Erwin Chemerinsky is right to note that he is about as sympathetic a reader as I could ask for–he is a brilliant and erudite scholar ["Judicial Restraint," Issue #3]. So it is doubly disappointing that I seem to have failed to convey to him my basic point. My book, The Myth of Judicial Activism, is a response to charges of activism: that judges are abusing their authority and imposing their personal preferences in the guise of constitutional law. I set out to explain why most of the decisions attacked as "activist" are justifiable and legitimate–that is, to explain why they are something more than the imposition of policy preferences. "Legitimate," as I tried to explain, does not mean "right" or "best." Chemerinsky is correct to point out that in many cases–the ones I call "hard"–a decision going the other way would also be legitimate. That is to say, in hard cases, a decision either way is typically not an abandonment of the judicial role.
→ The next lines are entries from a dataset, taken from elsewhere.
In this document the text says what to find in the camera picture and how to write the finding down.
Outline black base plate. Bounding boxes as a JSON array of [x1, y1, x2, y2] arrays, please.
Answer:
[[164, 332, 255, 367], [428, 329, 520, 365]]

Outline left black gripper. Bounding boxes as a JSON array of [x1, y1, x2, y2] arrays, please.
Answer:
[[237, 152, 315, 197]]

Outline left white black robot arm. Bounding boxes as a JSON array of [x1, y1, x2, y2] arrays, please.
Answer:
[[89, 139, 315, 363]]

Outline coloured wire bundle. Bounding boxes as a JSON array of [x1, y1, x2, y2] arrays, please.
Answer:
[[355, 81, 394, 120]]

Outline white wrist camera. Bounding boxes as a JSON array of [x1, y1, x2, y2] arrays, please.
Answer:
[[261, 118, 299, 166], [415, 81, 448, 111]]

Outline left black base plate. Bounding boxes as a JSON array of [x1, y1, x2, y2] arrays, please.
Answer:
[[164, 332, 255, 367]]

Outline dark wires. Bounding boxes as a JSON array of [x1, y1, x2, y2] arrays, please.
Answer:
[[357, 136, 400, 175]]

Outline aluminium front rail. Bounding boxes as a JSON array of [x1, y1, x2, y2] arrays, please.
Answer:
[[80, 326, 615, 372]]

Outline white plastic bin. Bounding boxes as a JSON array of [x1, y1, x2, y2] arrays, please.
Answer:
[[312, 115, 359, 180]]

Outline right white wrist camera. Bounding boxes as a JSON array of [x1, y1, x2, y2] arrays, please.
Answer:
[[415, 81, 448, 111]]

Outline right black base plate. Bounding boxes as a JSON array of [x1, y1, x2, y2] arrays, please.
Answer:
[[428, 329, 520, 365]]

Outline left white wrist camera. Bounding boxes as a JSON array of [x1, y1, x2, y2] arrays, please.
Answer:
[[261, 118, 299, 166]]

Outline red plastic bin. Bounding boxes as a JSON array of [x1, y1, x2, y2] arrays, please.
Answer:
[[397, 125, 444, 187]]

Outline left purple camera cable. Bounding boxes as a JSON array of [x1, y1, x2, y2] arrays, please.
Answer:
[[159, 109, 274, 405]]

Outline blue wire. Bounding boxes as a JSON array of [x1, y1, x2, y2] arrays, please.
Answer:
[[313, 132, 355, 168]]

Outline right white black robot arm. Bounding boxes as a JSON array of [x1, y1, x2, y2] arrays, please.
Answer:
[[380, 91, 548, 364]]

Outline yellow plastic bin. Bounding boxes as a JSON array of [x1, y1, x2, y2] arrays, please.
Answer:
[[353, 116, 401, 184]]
If the factors are not supposed to point ineluctably to a correct result in every case, what’s the point of setting them out at all? There are three things I hoped to achieve. First, by casting the core issue in terms of whether the Supreme Court should defer or not–that is, whether the Court or some other body is the best decision- maker–I hoped to make clear that we should think of debates over judicial activism as a separation-of-powers issue. The portion of the American public that responds to rhetoric about activism frequently seems unaware of this. They are distrustful of courts, but also of Congress and the president, and they don’t seem to understand that bringing courts to heel will place the public more at the mercy of the other branches.

Second, I hoped to offer a framework for more productive debate. Within the realm of legitimate decision-making, there are better and worse decisions. One can argue that in a given case, the alignment of factors makes one level of deference more appropriate than another. The factors I offer are relatively apolitical; they are considerations of what constitutional scholars Jack Balkin and Sanford Levinson have called "high" or constitutional politics rather than "low" or partisan politics. People will, of course, disagree about the relative significance of the factors and, as I noted, they may propose others. But because a discussion of the appropriate weight of particular factors does not immediately invoke partisan preferences, it may be fruitful.

Last, I suggested that in choosing judges, we should be interested in their views on when courts should defer and when they should not. Just as citizens can discuss these issues without falling into partisan disputes, judges can discuss them without evaluating particular decisions (something apparently off-limits in the confirmation process) and still tell us something useful about their approach to constitutional law.

KERMIT ROOSEVELT III
Professor
University of Pennsylvania Law School
Philadelphia, Penn.

Democracy Readers who would like to submit a letter to the editor can do so by emailing dajoi@democracyjournal.org.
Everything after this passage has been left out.